### Your goal
Word for word, please restate the line that contains "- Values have" and all lines after it through the end of the material, minus the pictures.

Segment Open

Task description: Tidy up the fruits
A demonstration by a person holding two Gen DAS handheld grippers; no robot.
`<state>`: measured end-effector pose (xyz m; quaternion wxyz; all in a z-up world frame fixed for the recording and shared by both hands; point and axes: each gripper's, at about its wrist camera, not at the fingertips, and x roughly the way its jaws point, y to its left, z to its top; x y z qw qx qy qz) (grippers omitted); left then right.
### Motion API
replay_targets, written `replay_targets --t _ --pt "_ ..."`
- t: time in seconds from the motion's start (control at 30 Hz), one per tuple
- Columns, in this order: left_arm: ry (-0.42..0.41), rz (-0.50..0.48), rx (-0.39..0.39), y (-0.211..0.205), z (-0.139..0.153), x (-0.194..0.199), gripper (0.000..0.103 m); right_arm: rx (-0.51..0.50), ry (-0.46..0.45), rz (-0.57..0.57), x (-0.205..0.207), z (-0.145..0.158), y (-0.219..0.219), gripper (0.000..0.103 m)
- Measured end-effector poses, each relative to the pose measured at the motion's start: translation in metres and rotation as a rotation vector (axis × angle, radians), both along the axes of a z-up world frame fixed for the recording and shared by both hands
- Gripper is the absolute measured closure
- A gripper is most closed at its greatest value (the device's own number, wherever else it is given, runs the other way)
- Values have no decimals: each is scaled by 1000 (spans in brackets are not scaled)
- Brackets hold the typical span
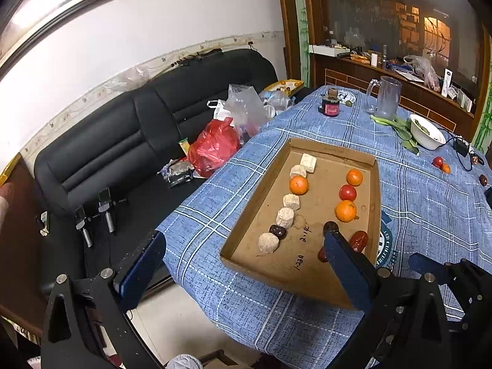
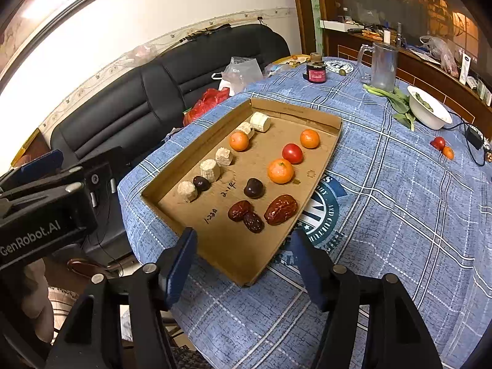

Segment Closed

### Your response
- Values have no decimals: each is scaled by 1000 (spans in brackets are not scaled)
- Brackets hold the typical span

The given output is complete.